Assignment 1 Introduction to Python & sklearn Solution

Starting from:

$30

Home

Assignment overview. This assignment is designed to practice Python and to introduce you the sklearn library for machine learning in Python. This Assignment requires you to install sklearn, tensoflow, and download the Iris, and Wine data set to learn and predict some items by using algorithms implemented in sklearn. We also practice to display NMIST data that we need later.

Submission. Create a Jupyter Notebook file called ML_Assignment1.ipynb which should be submitted through Brightspace. Also, you need to submit a separate csv file with your wine label predictions.

Submission deadline. Wednesday, September 19, 11:00 am (1/2h before class!).

Late submission policy: Late submissions cannot be permitted as solutions will be discussed in class.

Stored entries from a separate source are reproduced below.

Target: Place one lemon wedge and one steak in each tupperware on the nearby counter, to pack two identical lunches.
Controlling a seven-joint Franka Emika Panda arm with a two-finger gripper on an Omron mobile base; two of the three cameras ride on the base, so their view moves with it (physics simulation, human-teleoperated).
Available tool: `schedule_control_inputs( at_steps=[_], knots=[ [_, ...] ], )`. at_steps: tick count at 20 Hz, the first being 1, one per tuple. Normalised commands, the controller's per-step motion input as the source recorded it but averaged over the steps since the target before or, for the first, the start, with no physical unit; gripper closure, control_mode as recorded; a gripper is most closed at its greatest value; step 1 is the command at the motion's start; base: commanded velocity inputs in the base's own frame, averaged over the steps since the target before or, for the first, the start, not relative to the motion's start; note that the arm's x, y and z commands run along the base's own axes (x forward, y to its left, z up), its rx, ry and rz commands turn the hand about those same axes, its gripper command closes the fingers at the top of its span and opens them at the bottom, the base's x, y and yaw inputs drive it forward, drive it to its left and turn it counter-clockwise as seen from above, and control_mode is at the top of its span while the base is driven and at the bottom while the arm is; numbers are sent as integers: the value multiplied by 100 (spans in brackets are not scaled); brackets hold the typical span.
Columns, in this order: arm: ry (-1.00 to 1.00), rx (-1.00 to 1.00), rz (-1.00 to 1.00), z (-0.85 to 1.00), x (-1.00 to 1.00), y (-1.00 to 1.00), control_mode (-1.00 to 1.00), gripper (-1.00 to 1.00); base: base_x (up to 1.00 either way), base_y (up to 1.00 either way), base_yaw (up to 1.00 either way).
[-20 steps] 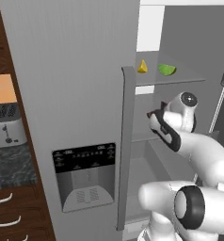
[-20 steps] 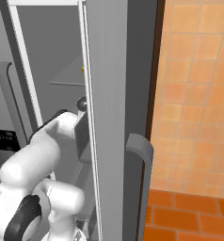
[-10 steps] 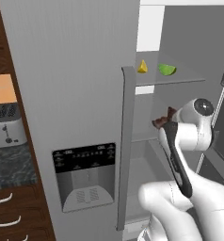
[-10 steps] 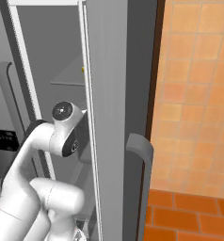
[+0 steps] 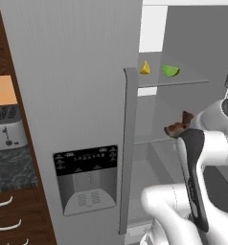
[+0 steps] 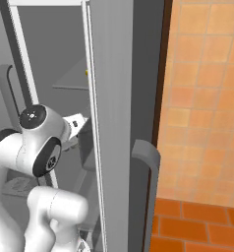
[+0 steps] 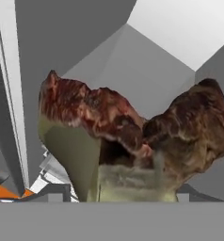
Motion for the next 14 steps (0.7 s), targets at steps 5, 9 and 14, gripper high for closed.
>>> schedule_control_inputs(
  at_steps=[5,9,14],
  knots=[
    [0,0,0,16,-69,1,100,100,-20,2,0],
    [0,0,0,0,0,0,100,100,-100,70,6],
    [0,0,0,0,0,0,100,100,-77,100,11]
  ],
)
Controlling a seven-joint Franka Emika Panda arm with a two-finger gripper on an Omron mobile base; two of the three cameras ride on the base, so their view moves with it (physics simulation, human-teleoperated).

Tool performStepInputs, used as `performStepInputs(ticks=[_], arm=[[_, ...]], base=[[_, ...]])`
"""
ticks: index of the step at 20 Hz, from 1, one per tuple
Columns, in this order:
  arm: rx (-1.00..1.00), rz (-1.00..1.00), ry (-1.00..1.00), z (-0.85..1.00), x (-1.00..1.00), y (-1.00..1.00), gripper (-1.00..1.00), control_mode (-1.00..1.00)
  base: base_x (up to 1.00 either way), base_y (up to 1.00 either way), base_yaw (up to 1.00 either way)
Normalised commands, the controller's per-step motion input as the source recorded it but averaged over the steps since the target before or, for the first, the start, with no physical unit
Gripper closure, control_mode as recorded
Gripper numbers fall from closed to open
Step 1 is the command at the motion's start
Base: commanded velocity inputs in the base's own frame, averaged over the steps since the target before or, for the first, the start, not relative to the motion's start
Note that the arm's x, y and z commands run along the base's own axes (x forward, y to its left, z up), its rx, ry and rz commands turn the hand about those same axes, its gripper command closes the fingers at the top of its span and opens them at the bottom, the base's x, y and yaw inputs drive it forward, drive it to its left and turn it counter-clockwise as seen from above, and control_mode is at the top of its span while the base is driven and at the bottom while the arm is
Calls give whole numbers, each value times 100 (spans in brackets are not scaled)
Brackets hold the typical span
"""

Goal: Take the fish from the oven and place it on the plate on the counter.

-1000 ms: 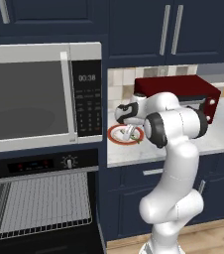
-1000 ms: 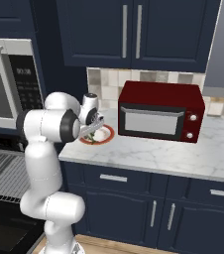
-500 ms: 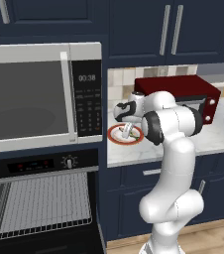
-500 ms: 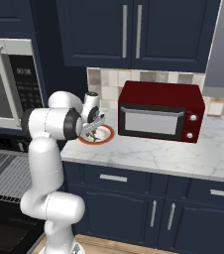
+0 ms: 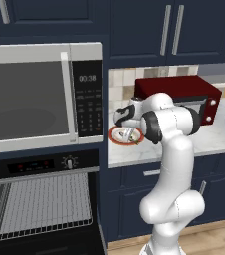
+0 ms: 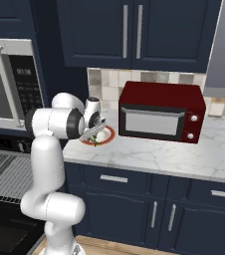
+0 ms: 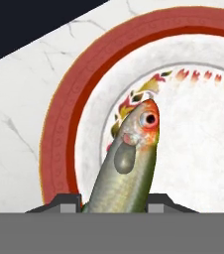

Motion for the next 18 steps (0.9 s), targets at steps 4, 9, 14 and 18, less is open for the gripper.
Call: performStepInputs(ticks=[4, 9, 14, 18], arm=[[0, 0, 0, 0, 14, 0, 100, -100], [0, 0, 0, 0, 40, 0, 100, -100], [0, 0, 0, 0, 38, 0, 100, -100], [0, 0, 0, 0, 11, 2, 100, -100]], base=[[0, 0, 0], [0, 0, 0], [0, 0, 0], [0, 0, 0]])
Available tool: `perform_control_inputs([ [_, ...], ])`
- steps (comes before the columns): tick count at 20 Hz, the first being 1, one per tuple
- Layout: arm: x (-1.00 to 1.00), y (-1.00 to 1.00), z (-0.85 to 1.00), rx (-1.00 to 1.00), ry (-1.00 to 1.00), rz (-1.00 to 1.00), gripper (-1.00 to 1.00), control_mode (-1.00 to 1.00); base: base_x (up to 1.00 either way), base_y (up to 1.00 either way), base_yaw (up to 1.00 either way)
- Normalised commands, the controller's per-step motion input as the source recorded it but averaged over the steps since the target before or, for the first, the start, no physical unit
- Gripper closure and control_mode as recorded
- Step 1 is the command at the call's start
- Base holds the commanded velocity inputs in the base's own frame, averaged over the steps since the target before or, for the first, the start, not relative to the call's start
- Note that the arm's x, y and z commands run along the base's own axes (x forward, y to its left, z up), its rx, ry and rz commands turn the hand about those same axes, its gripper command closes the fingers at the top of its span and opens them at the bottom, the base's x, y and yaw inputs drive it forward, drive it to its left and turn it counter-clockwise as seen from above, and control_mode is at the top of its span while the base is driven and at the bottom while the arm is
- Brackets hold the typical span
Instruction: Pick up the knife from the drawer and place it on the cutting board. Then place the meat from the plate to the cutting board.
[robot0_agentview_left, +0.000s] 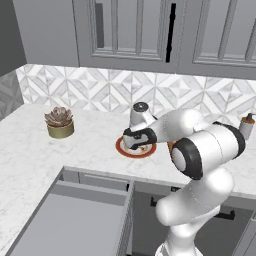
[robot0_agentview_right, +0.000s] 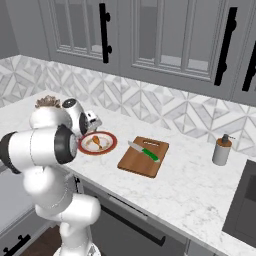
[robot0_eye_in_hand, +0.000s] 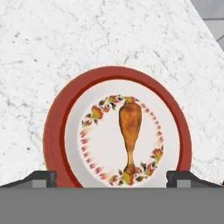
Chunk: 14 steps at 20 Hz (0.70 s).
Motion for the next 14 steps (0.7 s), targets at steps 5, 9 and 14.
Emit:
perform_control_inputs([
  [5, 0.39, -0.19, -0.57, 0.04, 0.00, 0.00, -1.00, -1.00, 0.00, 0.00, 0.00],
  [9, 0.30, -0.02, -0.57, 0.02, 0.02, -0.01, -1.00, -1.00, 0.00, 0.00, 0.00],
  [14, 0.42, 0.00, -0.24, 0.05, 0.03, -0.01, -1.00, -1.00, 0.00, 0.00, 0.00],
])
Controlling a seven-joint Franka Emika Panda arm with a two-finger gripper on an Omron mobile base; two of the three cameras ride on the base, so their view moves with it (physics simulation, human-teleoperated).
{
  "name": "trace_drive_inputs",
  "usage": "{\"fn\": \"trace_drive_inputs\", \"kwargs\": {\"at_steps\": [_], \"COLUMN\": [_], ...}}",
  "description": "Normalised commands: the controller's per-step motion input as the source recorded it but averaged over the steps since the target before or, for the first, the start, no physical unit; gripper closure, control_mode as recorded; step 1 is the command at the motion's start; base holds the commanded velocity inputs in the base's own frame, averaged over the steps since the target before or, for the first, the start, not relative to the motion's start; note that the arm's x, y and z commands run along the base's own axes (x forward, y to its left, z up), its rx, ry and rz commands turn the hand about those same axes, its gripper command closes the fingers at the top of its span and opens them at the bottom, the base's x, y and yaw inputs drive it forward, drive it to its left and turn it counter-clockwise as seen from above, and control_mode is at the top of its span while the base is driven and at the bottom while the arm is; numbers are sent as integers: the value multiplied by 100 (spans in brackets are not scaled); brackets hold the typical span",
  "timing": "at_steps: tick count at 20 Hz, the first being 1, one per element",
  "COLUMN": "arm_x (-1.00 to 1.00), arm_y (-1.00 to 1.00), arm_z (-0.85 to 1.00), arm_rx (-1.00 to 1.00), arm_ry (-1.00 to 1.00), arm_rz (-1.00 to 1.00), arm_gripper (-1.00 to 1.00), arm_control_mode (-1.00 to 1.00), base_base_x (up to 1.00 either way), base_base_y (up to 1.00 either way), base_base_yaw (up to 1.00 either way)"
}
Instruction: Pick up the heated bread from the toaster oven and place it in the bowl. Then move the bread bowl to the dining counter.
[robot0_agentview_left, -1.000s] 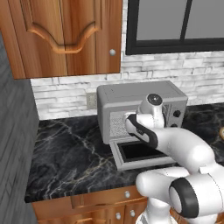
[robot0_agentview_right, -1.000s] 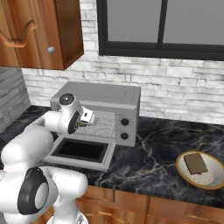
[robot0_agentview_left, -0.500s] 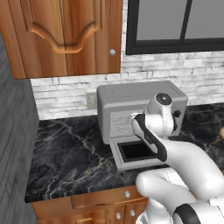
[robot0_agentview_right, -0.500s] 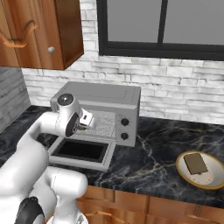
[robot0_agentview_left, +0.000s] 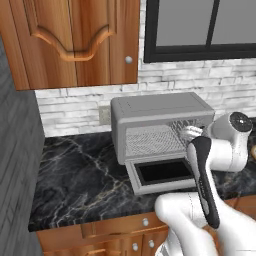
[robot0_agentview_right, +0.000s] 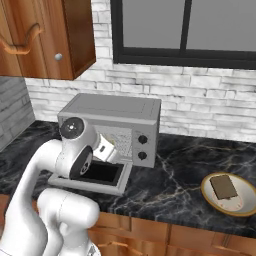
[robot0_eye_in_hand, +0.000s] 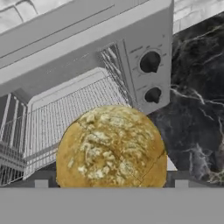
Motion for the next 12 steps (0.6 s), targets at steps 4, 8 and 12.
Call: {"fn": "trace_drive_inputs", "kwargs": {"at_steps": [4, 8, 12], "arm_x": [-100, -66, 2], "arm_y": [-93, -100, -100], "arm_z": [93, 63, 3], "arm_rx": [0, 5, 4], "arm_ry": [-14, -1, 44], "arm_rz": [-16, -16, -24], "arm_gripper": [100, 100, 100], "arm_control_mode": [-100, -100, -100], "base_base_x": [0, 0, 0], "base_base_y": [0, 0, 0], "base_base_yaw": [0, 0, 0]}}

Academic Integrity: Dalhousie academic integrity policy applies to all submissions in this course. You are expected to submit your own work. Please refer to and understand the academic integrity policy, available at https://www.dal.ca/academicintegrity

If you have a question: You can ask our TA Yoshimasa Kubo for help during the labs or email him at ys842667@dal.ca. If you still have questions, feel free to email the instructor at tt@cs.dal.ca.

Questions:

[10 marks] MNIST (http://yann.lecun.com/exdb/mnist/) is a famous dataset and benchmark for pattern recognition. It contains images of hand written numbers that are normalized and centered in a 28x28 pixel array. The data set was derived from a NIST (National Institute of Standards and Technology) data set, hence the acronym for Modified NIST. There are many ways to load this data set. Find this data set and write a program that displays some of these examples.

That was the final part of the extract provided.